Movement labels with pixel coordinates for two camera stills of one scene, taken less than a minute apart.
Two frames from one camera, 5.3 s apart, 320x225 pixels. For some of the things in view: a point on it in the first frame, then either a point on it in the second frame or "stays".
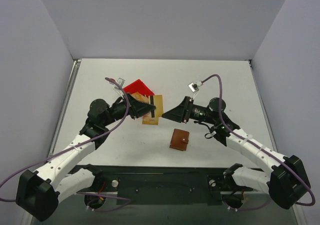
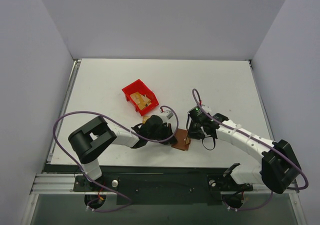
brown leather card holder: x=179 y=139 stays
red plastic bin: x=139 y=86 stays
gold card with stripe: x=157 y=100 -> x=187 y=140
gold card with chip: x=147 y=119 stays
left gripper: x=130 y=105 -> x=167 y=133
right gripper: x=186 y=110 -> x=193 y=130
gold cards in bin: x=141 y=97 stays
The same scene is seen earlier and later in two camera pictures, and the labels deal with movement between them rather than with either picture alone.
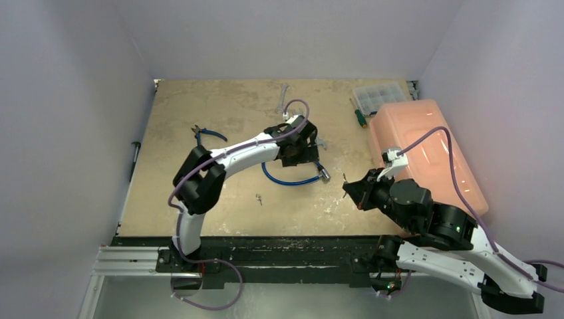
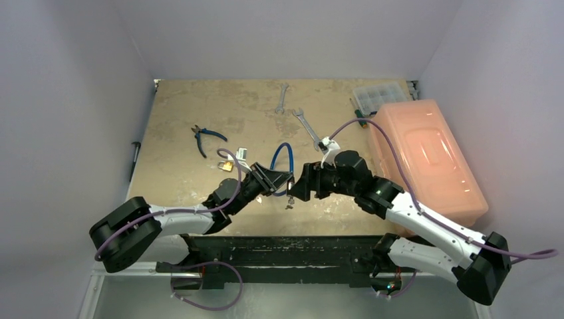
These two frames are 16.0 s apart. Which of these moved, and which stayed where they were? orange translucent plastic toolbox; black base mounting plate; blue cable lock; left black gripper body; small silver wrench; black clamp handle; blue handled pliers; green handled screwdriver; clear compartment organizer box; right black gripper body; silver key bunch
Moved: blue cable lock; right black gripper body; left black gripper body; silver key bunch
Stayed: black clamp handle; black base mounting plate; green handled screwdriver; blue handled pliers; orange translucent plastic toolbox; clear compartment organizer box; small silver wrench
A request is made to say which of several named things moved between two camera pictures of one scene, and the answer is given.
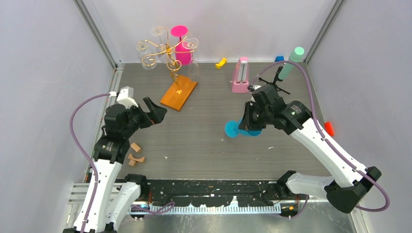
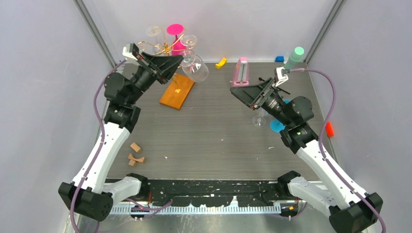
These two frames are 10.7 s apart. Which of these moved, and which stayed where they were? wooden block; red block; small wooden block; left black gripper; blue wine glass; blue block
Moved: blue wine glass; left black gripper
Stayed: blue block; small wooden block; wooden block; red block
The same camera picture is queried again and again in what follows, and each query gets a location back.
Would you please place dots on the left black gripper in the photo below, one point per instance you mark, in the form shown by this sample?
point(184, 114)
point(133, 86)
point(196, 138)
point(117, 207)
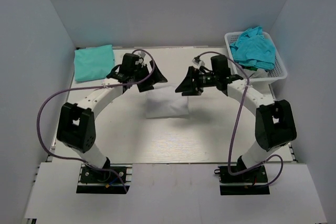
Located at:
point(156, 77)

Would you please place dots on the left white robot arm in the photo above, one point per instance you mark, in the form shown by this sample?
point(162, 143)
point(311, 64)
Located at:
point(76, 127)

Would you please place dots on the grey white shirt in basket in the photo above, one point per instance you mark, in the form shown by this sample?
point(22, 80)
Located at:
point(256, 74)

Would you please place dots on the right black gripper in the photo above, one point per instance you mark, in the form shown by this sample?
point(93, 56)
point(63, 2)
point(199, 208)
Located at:
point(188, 84)

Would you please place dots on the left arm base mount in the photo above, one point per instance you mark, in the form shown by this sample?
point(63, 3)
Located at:
point(91, 181)

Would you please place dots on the crumpled blue t shirt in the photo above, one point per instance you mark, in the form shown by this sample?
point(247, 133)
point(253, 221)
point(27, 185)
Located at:
point(253, 49)

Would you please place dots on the white t shirt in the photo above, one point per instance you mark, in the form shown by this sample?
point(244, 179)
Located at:
point(164, 102)

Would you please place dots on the folded green t shirt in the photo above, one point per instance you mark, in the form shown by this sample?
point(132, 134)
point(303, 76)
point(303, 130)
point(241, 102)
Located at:
point(93, 63)

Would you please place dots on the white plastic basket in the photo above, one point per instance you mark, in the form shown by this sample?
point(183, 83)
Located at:
point(279, 72)

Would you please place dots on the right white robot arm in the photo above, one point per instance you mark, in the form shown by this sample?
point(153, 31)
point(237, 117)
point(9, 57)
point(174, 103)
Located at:
point(274, 123)

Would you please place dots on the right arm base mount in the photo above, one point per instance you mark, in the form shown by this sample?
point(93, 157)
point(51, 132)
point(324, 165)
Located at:
point(250, 183)

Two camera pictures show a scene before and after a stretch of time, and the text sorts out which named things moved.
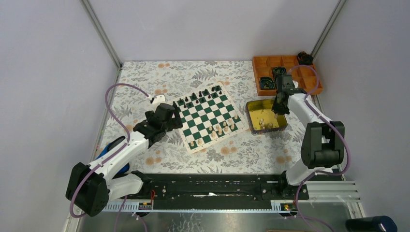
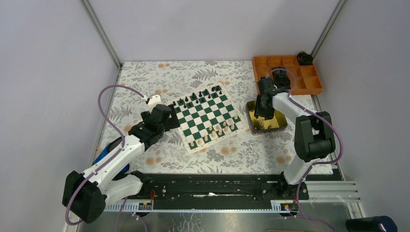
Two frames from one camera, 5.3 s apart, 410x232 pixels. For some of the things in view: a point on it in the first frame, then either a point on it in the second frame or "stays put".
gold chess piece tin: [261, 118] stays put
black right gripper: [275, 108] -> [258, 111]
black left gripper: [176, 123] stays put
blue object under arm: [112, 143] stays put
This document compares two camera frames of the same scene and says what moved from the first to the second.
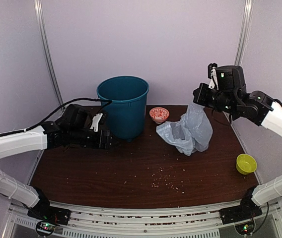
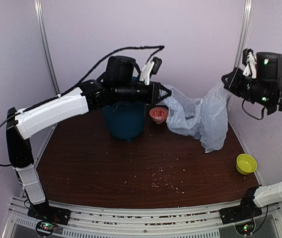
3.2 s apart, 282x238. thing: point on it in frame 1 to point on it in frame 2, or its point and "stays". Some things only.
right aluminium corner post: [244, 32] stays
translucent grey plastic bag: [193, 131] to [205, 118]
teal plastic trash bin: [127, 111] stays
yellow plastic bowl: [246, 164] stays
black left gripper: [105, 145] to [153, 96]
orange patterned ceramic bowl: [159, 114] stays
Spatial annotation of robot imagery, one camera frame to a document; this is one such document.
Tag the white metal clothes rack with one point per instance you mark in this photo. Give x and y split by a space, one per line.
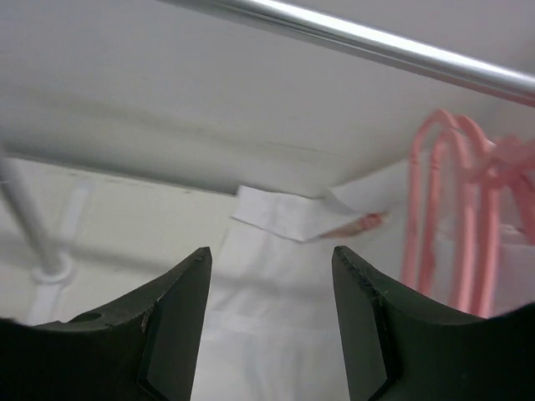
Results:
220 94

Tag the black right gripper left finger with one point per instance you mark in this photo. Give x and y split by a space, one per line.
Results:
141 346

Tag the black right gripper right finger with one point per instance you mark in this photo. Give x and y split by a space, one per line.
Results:
401 345

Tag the white shirt on hanger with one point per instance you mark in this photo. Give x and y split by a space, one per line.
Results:
271 330

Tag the pink hanger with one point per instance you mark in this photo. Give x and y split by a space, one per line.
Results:
487 221
419 262
507 164

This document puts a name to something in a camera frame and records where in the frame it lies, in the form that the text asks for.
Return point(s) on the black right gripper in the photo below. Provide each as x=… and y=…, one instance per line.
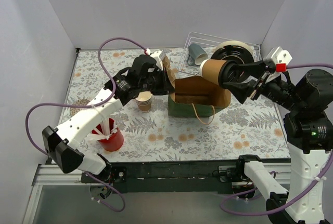
x=256, y=84

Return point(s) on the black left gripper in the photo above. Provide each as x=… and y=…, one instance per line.
x=161, y=82

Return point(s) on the stack of kraft paper cups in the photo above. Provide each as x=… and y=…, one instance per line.
x=144, y=101

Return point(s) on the single kraft paper cup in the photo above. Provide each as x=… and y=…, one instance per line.
x=210, y=70

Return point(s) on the brown and green paper bag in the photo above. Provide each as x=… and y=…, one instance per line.
x=194, y=97

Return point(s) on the black plastic cup lid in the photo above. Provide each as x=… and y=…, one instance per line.
x=230, y=72

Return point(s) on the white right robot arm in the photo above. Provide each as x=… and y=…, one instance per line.
x=308, y=130

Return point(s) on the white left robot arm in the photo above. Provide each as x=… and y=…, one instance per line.
x=62, y=142

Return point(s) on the black plate with cream rim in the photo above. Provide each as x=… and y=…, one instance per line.
x=233, y=50

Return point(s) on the floral table mat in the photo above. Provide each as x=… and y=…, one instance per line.
x=250, y=128

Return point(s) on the grey ceramic mug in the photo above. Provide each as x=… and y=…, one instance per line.
x=196, y=55

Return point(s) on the small patterned bowl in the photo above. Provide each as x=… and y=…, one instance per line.
x=81, y=103

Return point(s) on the red cup with napkins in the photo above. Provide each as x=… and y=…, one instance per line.
x=108, y=134

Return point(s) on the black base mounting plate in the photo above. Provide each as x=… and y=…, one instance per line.
x=174, y=176

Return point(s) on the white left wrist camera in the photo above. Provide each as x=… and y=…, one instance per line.
x=158, y=55

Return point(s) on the aluminium frame rail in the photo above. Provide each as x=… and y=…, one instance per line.
x=47, y=175

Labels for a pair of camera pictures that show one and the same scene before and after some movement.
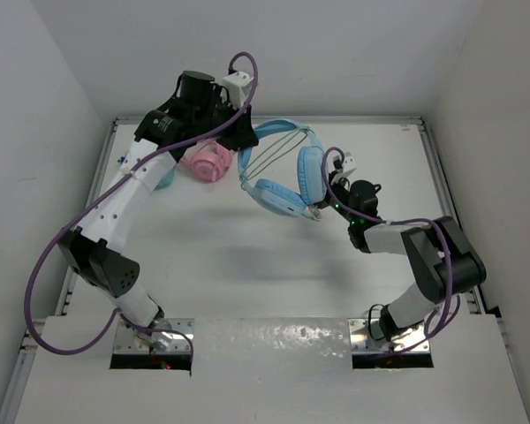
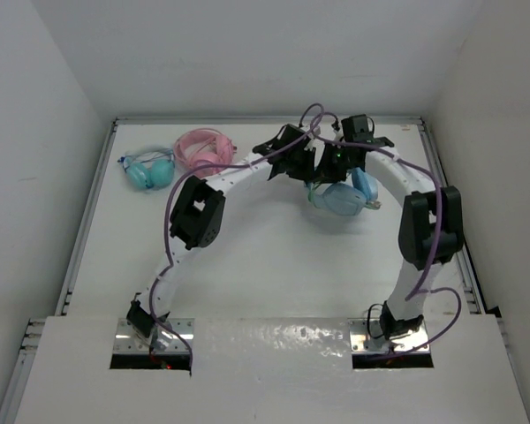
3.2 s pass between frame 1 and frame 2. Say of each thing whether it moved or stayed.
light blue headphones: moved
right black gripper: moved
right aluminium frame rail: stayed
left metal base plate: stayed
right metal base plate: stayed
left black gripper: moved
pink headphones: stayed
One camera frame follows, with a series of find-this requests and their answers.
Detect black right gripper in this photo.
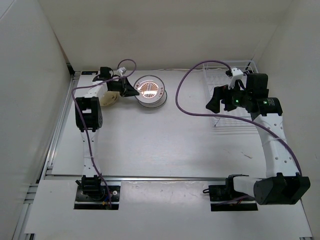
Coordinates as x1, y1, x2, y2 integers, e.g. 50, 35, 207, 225
205, 81, 252, 114

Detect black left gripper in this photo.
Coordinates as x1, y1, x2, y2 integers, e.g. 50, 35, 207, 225
108, 76, 139, 97

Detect beige plate small motifs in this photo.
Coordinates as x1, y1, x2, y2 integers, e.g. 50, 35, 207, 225
100, 91, 120, 106

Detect white plate orange sunburst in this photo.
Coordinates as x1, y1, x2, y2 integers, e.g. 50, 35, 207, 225
133, 75, 165, 105

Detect white plate green rim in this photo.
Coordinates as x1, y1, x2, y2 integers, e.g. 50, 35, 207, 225
135, 89, 168, 109

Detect plain beige plate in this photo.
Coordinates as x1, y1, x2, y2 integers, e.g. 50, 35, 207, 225
100, 95, 119, 107

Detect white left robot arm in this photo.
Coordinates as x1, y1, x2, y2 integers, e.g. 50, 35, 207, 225
71, 67, 139, 201

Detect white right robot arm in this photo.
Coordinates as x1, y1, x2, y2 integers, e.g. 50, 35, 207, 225
206, 68, 311, 205

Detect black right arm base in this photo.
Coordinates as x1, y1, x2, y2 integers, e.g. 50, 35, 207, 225
202, 185, 258, 212

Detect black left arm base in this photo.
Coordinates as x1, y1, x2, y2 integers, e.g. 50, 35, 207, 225
73, 185, 121, 210

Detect black label sticker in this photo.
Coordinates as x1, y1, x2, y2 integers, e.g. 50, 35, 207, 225
81, 71, 98, 76

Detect white wire dish rack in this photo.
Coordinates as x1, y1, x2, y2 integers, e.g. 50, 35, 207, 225
202, 60, 259, 130

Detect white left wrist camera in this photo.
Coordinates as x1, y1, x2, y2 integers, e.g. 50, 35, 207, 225
117, 67, 127, 77

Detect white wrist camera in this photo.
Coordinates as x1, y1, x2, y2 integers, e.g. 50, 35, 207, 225
225, 67, 244, 89
117, 67, 127, 77

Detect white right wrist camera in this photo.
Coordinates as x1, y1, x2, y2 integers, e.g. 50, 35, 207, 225
225, 67, 244, 89

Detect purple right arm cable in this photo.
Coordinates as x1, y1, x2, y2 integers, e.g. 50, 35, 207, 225
175, 59, 302, 205

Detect silver aluminium rail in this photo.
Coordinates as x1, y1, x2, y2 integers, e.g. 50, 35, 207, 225
44, 174, 267, 182

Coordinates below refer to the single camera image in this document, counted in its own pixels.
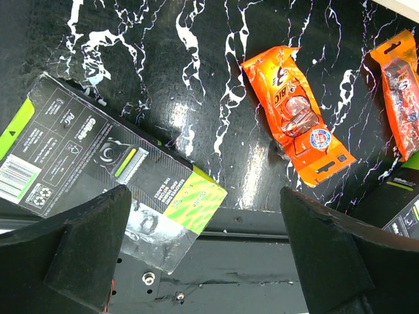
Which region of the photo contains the white two-tier shelf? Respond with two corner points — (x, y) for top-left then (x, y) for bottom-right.
(374, 0), (418, 20)

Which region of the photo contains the orange Bic pack middle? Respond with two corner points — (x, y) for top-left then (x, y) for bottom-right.
(370, 29), (418, 161)

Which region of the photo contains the black green gillette box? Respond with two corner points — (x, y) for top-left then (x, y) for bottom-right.
(346, 153), (419, 239)
(1, 74), (227, 273)

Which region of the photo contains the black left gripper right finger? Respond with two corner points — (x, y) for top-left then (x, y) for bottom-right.
(280, 187), (418, 313)

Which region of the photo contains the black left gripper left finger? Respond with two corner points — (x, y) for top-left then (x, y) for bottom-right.
(1, 185), (132, 313)

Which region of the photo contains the orange Bic razor pack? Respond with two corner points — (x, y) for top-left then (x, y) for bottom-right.
(242, 46), (356, 187)

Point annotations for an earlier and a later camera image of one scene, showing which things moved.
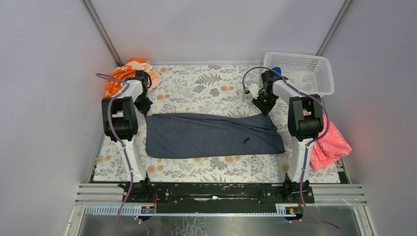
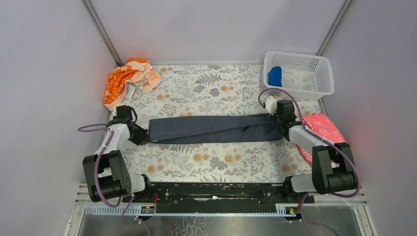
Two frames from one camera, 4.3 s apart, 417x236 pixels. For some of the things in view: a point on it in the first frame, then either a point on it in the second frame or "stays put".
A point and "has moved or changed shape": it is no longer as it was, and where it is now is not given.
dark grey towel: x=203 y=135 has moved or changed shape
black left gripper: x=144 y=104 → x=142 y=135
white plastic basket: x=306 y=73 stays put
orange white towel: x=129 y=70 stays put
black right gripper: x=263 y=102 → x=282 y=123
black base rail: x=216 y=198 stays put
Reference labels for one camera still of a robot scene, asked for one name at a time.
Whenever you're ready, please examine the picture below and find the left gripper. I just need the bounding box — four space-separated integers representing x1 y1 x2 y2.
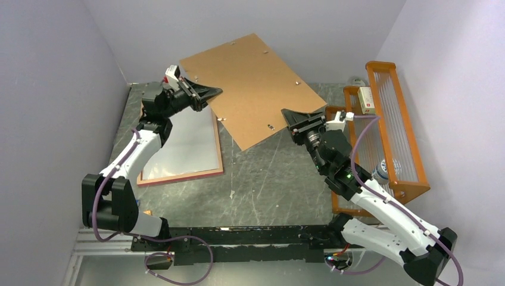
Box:
161 77 222 119

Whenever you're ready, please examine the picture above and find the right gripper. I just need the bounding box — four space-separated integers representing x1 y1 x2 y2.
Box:
282 108 329 173

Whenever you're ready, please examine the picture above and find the brown frame backing board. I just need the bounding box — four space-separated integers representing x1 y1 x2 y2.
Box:
180 33 326 151

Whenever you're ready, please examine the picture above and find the pink wooden picture frame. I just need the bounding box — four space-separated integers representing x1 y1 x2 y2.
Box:
136 104 225 188

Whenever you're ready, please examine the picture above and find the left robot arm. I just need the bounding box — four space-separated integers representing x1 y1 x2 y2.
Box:
81 77 223 250

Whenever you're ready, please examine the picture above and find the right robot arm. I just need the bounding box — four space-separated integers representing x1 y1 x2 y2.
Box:
281 108 463 285

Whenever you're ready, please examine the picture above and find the small white red box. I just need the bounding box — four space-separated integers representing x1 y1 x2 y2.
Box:
358 86 376 114

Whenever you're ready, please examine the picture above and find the orange wooden rack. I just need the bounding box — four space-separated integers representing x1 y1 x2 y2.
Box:
325 60 431 219

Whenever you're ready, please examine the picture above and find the white blue can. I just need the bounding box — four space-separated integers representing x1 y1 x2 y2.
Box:
372 159 401 185

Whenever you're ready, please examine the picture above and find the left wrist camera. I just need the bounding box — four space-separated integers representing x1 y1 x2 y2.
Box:
164 64 180 86

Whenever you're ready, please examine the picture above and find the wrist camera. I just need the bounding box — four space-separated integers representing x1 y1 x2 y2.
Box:
325 111 354 132
164 64 180 86

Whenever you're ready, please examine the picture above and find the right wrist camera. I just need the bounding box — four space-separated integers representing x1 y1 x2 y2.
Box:
325 111 354 132

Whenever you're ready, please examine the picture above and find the white round wall object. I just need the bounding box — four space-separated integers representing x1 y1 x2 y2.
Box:
350 77 367 87

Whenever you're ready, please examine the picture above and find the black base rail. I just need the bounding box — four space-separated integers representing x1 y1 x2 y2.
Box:
131 225 348 266

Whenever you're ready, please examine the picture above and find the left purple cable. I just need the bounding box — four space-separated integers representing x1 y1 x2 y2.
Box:
91 128 214 286

********

» **To do**
Your response must consist of the lines from the beginning of the data through the line containing "The same scene is", transcribed exactly, with no pictures.

» **Result for this task**
Movement labels with pixel coordinates for two camera stills of one scene, taken less than a minute apart.
Two frames from one camera, 5.3 s apart, 320x225 pixels. For some of the things in view: a point on it in the first frame, then either a point on it in the second frame or "stays".
brown leather card holder: x=179 y=139 stays
red plastic bin: x=139 y=86 stays
gold card with stripe: x=157 y=100 -> x=187 y=140
gold card with chip: x=147 y=119 stays
left gripper: x=130 y=105 -> x=167 y=133
right gripper: x=186 y=110 -> x=193 y=130
gold cards in bin: x=141 y=97 stays
The same scene is seen earlier and later in two camera pictures, and the labels deal with movement between them rather than with either picture alone.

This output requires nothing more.